Novembre, c’est le mois des morts. Au plan collectif, on peut penser aux massacres ethniques et au plus personnel, on peut s’interroger sur la mort des êtres qui nous sont chers. De façon différente mais aussi émouvante, deux films récents abordent ces questions : l’un sur une tuerie collective et l’autre sur la détresse d’un couple face à la maladie d’Alzheimer.
J’AI SERRÉ LA MAIN DU DIABLE
Pour sa part, le réalisateur canadien Roger Spottiswoode signe avec le drame historique J’AI SERRÉ LA MAIN DU DIABLE une adaptation compétente et consciencieuse de l’autobiographie du général Roméo Dallaire. À ce jour, il s’agit de l’œuvre la plus aboutie sur le génocide rwandais.
On est à Kigali au printemps 1994. Commandant en chef des Casques bleus de l’ONU, le général Dallaire pressent la menace d’un conflit ethnique. L’écrasement de l’avion du président rwandais déclenche le massacre organisé par la majorité Hutu contre la minorité Tutsi, après qu’un siècle de colonialisme eut défavorisé la première au détriment de la seconde. Mal armé et sans pouvoirs, Dallaire tente de convaincre le Conseil de sécurité de l’ONU d’envoyer des hommes pour l’aider à mettre en échec le Hutu Power, gouvernement intérimaire qui supervise le génocide. Mais les instructions qu’il reçoit sont formelles : interdiction d’ouvrir le feu sur les assassins et, quelques jours plus tard, ordre de retirer les troupes de Kigali. Au péril de sa vie et de celle de ses hommes qui comme lui refusent de partir, Dallaire désobéit.

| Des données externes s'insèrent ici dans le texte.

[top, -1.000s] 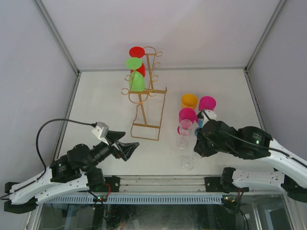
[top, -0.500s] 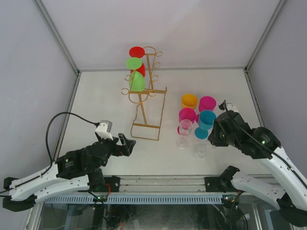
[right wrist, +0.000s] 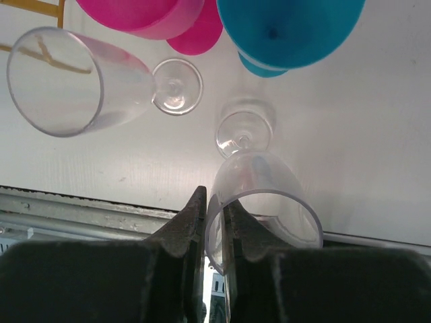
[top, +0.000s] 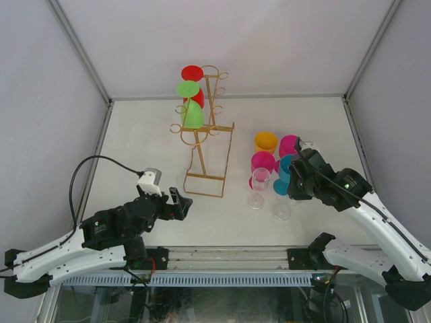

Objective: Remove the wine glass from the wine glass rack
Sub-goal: Place the wine glass at the center of the board.

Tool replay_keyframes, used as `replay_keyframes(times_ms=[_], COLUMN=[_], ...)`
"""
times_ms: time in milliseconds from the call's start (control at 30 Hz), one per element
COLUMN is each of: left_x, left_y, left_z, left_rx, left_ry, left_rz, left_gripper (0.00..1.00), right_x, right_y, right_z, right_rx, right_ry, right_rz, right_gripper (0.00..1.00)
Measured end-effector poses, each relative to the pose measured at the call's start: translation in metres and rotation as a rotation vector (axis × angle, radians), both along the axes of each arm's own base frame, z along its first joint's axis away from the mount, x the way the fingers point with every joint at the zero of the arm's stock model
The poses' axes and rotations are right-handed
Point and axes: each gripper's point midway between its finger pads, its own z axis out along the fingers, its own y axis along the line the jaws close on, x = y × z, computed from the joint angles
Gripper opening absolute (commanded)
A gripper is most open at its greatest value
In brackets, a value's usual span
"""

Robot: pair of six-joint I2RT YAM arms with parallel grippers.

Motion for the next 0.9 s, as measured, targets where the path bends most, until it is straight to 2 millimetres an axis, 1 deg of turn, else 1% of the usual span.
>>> replay_keyframes(times_ms=[200, 367, 533, 633, 900], left_x=[-0.002, -0.003, -0.004, -0.005, -0.004], left_y=[-0.001, -0.003, -0.003, -0.004, -0.003], left_z=[-0.001, -0.001, -0.001, -0.001, -0.001], left_rx=[0.001, -0.003, -0.004, -0.004, -0.006], left_ry=[0.006, 0.011, 0.014, 0.016, 0.014], left_rz=[-0.015, -0.025, -0.032, -0.034, -0.032], left_gripper=[1.00, 1.00, 1.00, 1.00, 1.00], right_x=[0.014, 0.022, 0.026, 0.028, 0.030], right_y=[0.007, 0.010, 0.012, 0.012, 0.014], right_z=[-0.006, -0.013, -0.016, -0.015, -0.016], right_rx=[-0.026, -0.052, -0.057, -0.055, -0.056], right_ry=[-0.004, 0.003, -0.008, -0.014, -0.012], right_rz=[0.009, 0.021, 0.033, 0.036, 0.048], right_gripper=[0.00, 0.00, 0.00, 0.03, 0.05])
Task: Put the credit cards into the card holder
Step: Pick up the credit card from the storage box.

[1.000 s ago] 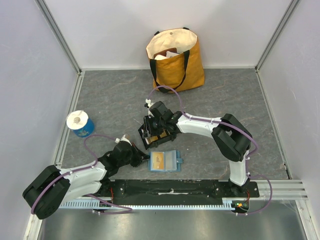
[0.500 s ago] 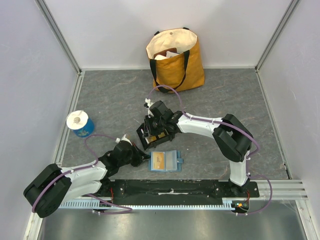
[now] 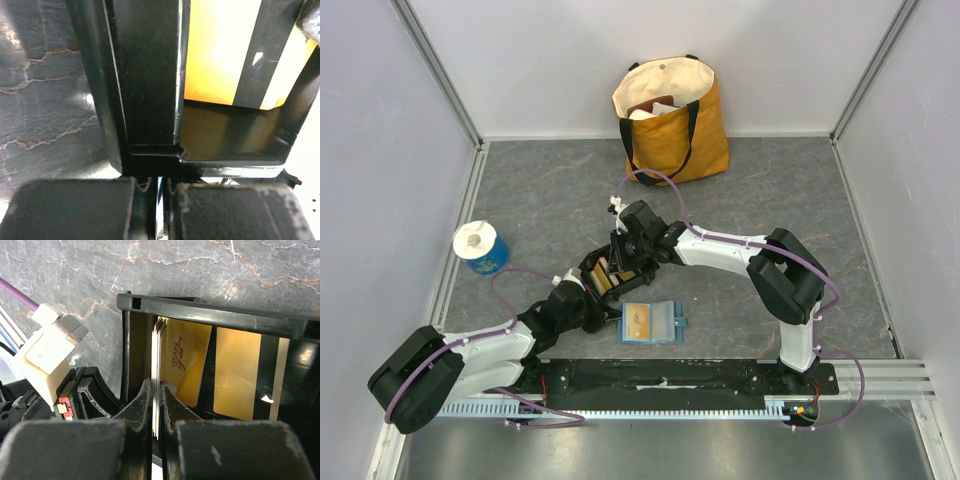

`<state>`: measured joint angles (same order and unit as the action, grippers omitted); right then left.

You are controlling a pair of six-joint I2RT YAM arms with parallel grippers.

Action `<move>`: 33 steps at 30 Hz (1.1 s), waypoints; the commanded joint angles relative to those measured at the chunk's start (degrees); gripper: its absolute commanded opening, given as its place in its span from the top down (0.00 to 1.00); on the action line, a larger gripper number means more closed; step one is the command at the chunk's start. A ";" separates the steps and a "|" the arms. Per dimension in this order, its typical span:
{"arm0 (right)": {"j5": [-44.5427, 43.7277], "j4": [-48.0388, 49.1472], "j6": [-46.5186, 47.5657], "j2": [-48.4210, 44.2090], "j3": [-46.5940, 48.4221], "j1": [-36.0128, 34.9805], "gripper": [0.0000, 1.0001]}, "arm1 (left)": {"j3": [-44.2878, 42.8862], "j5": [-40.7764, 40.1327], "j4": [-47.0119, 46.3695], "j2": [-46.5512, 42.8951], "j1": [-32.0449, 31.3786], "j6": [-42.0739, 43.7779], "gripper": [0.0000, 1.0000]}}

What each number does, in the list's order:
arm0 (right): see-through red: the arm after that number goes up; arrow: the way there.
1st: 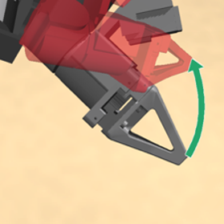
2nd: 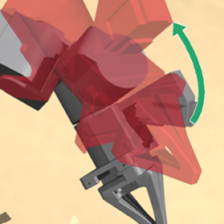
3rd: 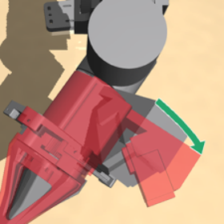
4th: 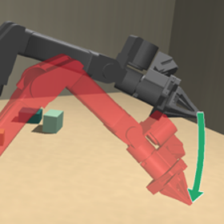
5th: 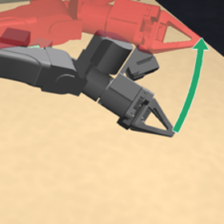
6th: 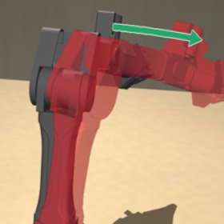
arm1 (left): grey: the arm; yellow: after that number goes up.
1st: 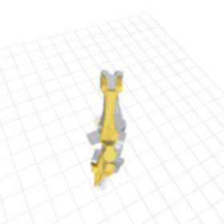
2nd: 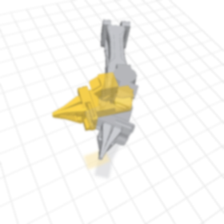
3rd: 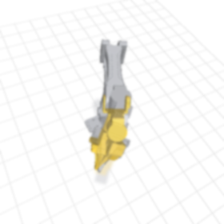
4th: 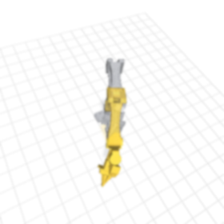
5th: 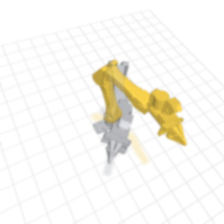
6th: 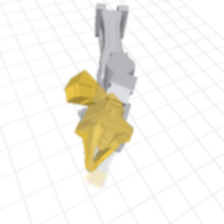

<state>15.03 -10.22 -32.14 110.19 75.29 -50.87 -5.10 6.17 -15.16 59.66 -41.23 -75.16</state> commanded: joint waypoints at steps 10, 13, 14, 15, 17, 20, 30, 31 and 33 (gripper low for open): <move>-8.32 -5.76 2.34 -2.71 2.49 -1.25 0.95 | -0.26 -2.57 5.05 2.04 0.01 3.26 0.98; -19.46 -10.51 3.92 -1.91 2.15 -1.16 1.00 | -0.61 -2.22 5.14 2.30 0.01 3.70 0.98; -22.90 -11.22 4.62 -2.00 1.62 -0.99 1.00 | -0.52 -2.22 5.14 2.30 0.01 3.79 0.98; -25.20 -12.01 5.24 -2.09 1.01 -0.37 1.00 | -0.52 -2.22 5.14 2.22 0.01 3.79 0.98; -28.19 -13.33 6.56 -2.52 0.30 0.77 1.00 | -0.52 -2.04 5.14 2.22 -0.07 3.87 0.98; -29.53 -13.51 8.05 -4.72 -2.07 3.66 1.00 | -0.61 -1.96 5.14 2.30 0.01 4.14 0.98; -30.23 -14.04 15.87 -10.87 -7.87 12.46 1.00 | -1.84 -0.47 3.56 5.73 0.01 5.11 0.98; -29.19 -13.95 16.58 -11.31 -8.14 13.16 1.00 | -1.93 -0.29 3.30 6.17 0.01 5.19 0.98; -26.73 -13.86 17.20 -11.93 -7.61 13.43 1.00 | -2.10 0.06 2.77 6.87 0.01 5.28 0.98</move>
<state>-11.92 -20.93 -19.79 100.27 68.69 -38.22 -7.40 7.18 -16.56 64.07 -41.23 -74.00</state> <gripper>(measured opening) 0.077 0.033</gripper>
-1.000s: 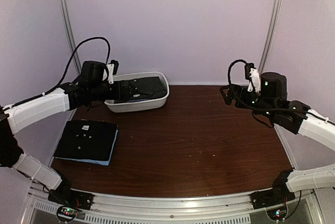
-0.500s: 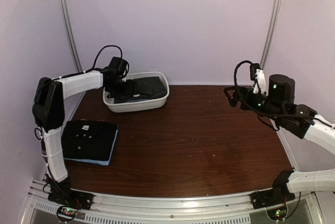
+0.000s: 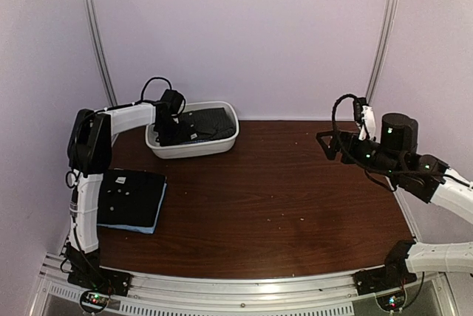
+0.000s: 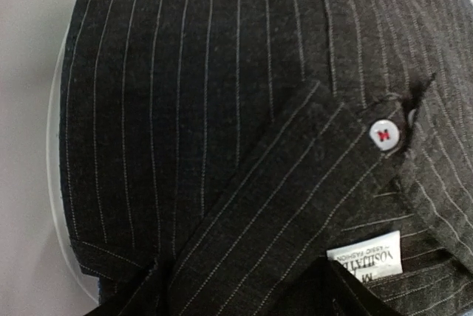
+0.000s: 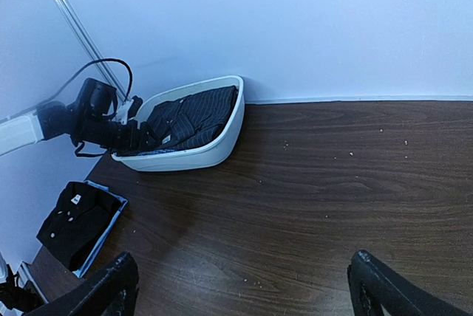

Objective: Fold and stack the long sleeve shirts
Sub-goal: Pick up the square-folded shirt from the center of the board.

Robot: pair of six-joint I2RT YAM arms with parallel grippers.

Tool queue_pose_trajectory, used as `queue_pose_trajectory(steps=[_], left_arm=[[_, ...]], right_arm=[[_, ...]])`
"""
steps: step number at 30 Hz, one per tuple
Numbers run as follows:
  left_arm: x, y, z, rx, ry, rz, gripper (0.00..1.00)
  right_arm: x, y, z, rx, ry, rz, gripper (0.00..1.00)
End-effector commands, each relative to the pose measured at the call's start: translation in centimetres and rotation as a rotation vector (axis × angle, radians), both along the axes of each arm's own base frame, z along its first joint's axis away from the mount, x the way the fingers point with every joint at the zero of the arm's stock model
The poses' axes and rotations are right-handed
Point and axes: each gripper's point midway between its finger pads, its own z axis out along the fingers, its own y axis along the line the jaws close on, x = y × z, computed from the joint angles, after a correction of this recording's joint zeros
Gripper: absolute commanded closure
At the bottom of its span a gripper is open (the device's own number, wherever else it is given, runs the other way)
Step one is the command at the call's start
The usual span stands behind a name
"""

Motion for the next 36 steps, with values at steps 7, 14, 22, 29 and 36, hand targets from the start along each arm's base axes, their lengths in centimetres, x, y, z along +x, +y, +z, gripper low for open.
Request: queue_pose_trajectory(steps=[7, 14, 22, 29, 36], left_arm=[[0.0, 1.5, -0.3, 0.022, 0.017, 0.068, 0.5], [1.5, 0.7, 4.1, 0.01, -0.078, 0.016, 0.9], [2.4, -0.5, 10.5, -0.014, -0.205, -0.07, 1.0], [1.3, -2.4, 18.2, -0.064, -0.364, -0.186, 1.0], [-3.1, -7.3, 26.8, -0.211, -0.522, -0.388, 1.0]], right_arm=[[-0.1, 1.2, -1.5, 0.025, 0.031, 0.046, 0.0], [0.2, 1.1, -1.4, 0.033, 0.034, 0.029, 0.0], [1.1, 1.5, -1.8, 0.035, 0.042, 0.015, 0.0], [2.5, 2.6, -1.4, 0.045, 0.044, 0.013, 0.0], [3.9, 3.1, -0.6, 0.073, 0.017, -0.014, 0.0]])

Parfois didactique, le récit est soutenu par le point de vue omniprésent de ce dernier, les faits étant racontés rétrospectivement par lui à sa psychiatre. Tant sur le plan de la narration que sur celui de la mise en scène, il n’y a rien ici de transcendant, sauf quelques scènes saisissantes comme celle des fantômes des trépassés apparaissant à Dallaire et celle des cadavres découverts sous le tablier d’une passerelle. En revanche, la performance époustouflante de Roy Dupuis élève d’un cran la qualité intrinsèque de cette production. Rarement a-t-on vu un acteur aussi «habité» par son personnage. Le film, à maints égards, lui doit presque tout.
LOIN D’ELLE
Bien que le récit s’organise autour du schéma de la maladie, LOIN D’ELLE n’est pas un film clinique, ni misérabiliste. L’état de dégénérescence du personnage central est certes éprouvant à regarder, mais le scénario parvient à extraire du malheur quelques beaux instants de grâce. Parallèlement, à travers la maladie d’Alzheimer, le film explore la nature de la mémoire, évoque le poids du temps et dépeint la tragédie d’oublier et d’être oublié.
Grant (Gordon Pinsent) n’a pas toujours été un mari exemplaire pour Fiona (Julie Christie). De fait, il l’a souvent trompée au cours de leurs 45 années de mariage. Or, depuis que son épouse est atteinte de la maladie d’Alzheimer, il lui est plus dévoué que jamais. Il lui rend visite tous les jours dans le centre de soins spécialisés où il a dû la placer, malgré le fait que la septuagénaire semble les avoir oubliés, lui et son amour. Même quand elle tombe amoureuse d’Aubrey, un autre patient, le désir de Grant d’être près d’elle demeure intact. Lorsque Aubrey quitte le centre, l’état de Fiona se détériore. Convaincu que ce dernier détient la clé du mieux-être de son épouse, Grant part à sa recherche…
À la barre de son premier long métrage, l’actrice canadienne Sarah Polley fait preuve d’une maturité surprenante. Privilégiant une approche visuelle sobre mais expressive, avec plusieurs touches lyriques, ainsi qu’un usage sensible de la lumière et de l’interminable hiver canadien, la jeune cinéaste marie admirablement forme et contenu. De plus, ce film bouleversant tire profit de la longue relation que les cinéphiles entretiennent avec Julie Christie, beauté éternelle qu’on s’attriste de voir flétrir de l’intérieur, de façon si convaincante. À ses côtés, Gordon Pinsent est tout aussi impressionnant.